Be Careful What You Wish For
You know that phrase "Be careful what you wish for?" It's usually in reference to things like wishing ill upon somebody else, or cutting too big of a piece of pie after dinner.
In our case however, it was a bit more serious. Last year, we did weddings. Lots of weddings, all the way through November. Indoor weddings, outdoor weddings. Burgundy weddings, blush weddings, green and white weddings. The weddings were wonderful - we had such wonderful clients, such opportunity for creativity and beauty, and the creation of such special moments.
Yet, it came at a high cost.
Unbeknownst to us, as we were toiling away on weddings, something was slowly slipping away - our actual flower growing. We fell behind on growing flowers - large beds were completely empty because we had failed to plant anything in them.
It happened without our knowledge. Our weekends were booked with wedding work. I was working longer hours at my job during the week, and it felt like the only time we got to spend with each other was working on weddings. And a tray of basil didn't get planted. Or the amaranthus didn't get started. "I'll get to it next week" I'd say. Or that I would get home early the next night and plant them out.
Except it didn't happen. And we came up short on flowers. The locally grown beautiful flowers that had gotten us into this whole venture were missing.
At the end of the year, we asked ourselves some long and hard questions. Why had we started this whole venture? What brings us joy? What is most meaningful?

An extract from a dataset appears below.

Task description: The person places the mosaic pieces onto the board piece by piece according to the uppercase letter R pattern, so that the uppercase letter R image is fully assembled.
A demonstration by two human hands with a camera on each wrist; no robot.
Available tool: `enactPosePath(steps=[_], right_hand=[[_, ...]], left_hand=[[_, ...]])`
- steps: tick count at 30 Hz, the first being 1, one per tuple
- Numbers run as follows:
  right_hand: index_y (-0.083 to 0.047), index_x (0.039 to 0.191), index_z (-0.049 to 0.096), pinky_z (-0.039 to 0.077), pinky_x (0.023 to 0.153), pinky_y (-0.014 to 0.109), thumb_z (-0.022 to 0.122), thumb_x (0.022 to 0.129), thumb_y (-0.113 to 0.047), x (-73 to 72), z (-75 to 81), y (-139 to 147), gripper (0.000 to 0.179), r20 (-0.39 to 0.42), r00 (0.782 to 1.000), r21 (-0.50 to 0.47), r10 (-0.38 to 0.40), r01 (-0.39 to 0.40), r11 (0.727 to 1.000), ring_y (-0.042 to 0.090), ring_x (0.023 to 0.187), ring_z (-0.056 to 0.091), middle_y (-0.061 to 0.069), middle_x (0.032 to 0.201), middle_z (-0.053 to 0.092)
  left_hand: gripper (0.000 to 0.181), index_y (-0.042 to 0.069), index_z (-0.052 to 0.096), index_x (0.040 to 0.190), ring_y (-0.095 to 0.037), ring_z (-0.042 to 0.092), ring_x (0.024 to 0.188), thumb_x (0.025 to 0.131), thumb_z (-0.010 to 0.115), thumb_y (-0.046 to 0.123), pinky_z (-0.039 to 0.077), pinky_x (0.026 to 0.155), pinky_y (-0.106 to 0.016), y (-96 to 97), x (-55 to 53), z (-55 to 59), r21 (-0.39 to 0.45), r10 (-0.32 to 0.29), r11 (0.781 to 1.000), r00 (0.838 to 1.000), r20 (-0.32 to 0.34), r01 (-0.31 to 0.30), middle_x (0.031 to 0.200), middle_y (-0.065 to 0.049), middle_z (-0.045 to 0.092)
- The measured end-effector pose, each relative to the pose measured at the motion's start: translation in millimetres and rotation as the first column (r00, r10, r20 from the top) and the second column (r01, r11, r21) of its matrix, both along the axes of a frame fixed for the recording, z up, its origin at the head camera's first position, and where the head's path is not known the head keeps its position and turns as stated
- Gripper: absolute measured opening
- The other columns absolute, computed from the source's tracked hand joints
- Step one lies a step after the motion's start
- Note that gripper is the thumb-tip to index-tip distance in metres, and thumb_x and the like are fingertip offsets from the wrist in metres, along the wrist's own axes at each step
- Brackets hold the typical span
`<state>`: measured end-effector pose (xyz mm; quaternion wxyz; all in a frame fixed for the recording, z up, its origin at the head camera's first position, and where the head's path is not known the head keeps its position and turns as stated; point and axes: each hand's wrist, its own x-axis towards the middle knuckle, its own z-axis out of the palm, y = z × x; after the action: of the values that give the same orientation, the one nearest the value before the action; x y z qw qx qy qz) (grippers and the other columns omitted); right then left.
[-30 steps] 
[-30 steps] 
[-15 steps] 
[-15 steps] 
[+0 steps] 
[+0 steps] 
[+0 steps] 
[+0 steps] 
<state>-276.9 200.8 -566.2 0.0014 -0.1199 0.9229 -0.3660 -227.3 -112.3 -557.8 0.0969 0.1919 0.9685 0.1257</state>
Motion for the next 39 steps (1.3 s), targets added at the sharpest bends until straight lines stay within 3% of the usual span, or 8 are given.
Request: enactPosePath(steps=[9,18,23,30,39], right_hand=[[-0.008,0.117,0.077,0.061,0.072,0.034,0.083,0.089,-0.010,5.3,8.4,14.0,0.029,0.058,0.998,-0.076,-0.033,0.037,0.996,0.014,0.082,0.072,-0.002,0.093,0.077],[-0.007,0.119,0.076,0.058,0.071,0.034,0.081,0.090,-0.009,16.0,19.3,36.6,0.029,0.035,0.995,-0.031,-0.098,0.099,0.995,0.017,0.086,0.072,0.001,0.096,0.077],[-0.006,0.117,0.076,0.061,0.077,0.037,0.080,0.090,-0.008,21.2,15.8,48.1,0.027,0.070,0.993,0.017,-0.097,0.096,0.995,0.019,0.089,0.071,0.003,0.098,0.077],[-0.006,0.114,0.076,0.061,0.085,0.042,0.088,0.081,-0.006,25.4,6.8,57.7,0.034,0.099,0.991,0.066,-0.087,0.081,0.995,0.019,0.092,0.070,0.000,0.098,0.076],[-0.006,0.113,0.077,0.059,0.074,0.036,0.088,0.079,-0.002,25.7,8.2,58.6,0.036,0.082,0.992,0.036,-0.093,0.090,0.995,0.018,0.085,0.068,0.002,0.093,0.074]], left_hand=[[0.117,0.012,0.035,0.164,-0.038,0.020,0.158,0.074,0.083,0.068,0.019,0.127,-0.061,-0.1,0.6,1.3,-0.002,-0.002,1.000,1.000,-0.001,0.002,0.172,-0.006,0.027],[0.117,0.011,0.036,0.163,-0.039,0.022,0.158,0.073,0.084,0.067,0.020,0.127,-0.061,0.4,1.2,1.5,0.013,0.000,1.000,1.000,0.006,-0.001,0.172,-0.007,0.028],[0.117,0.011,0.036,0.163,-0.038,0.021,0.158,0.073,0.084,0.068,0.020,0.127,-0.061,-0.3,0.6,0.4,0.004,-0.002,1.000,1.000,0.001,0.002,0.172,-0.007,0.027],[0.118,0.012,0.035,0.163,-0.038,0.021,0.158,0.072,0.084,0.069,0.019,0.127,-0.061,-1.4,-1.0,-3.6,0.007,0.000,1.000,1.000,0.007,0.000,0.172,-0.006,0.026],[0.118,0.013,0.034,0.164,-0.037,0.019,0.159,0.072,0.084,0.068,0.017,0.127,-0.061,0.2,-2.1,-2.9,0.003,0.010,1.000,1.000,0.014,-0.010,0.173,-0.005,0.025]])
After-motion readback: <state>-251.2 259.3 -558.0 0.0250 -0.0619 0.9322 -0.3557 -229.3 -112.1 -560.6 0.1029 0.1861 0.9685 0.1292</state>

While we enjoyed the revenue from the weddings, we realized that we did not enjoy doing weddings. It stressed us out, stressed us out as far as growing, and we were spending all our free time creating and making the happiness of other people, mostly at the expense of our own.
I remember that we were waiting for an outdoor wedding to be finished. We walked around, watching from afar to see when it would be over. And as soon as the last guest left, we were running around in the dark, dumping arrangements into garbage bags, collecting vases, using our phones as flashlights to see. Hardly the beautiful dreamy tablescape experience that we all think of with weddings.
In the end, we decided that growing is much more our passion. We also decided that design was still a passion, but we wanted to head in a different direction than weddings. Unusual, possibly even blasphemous, but for our sake we needed to get back to our roots in gardening and everyday joy of growing and cultivating beauty.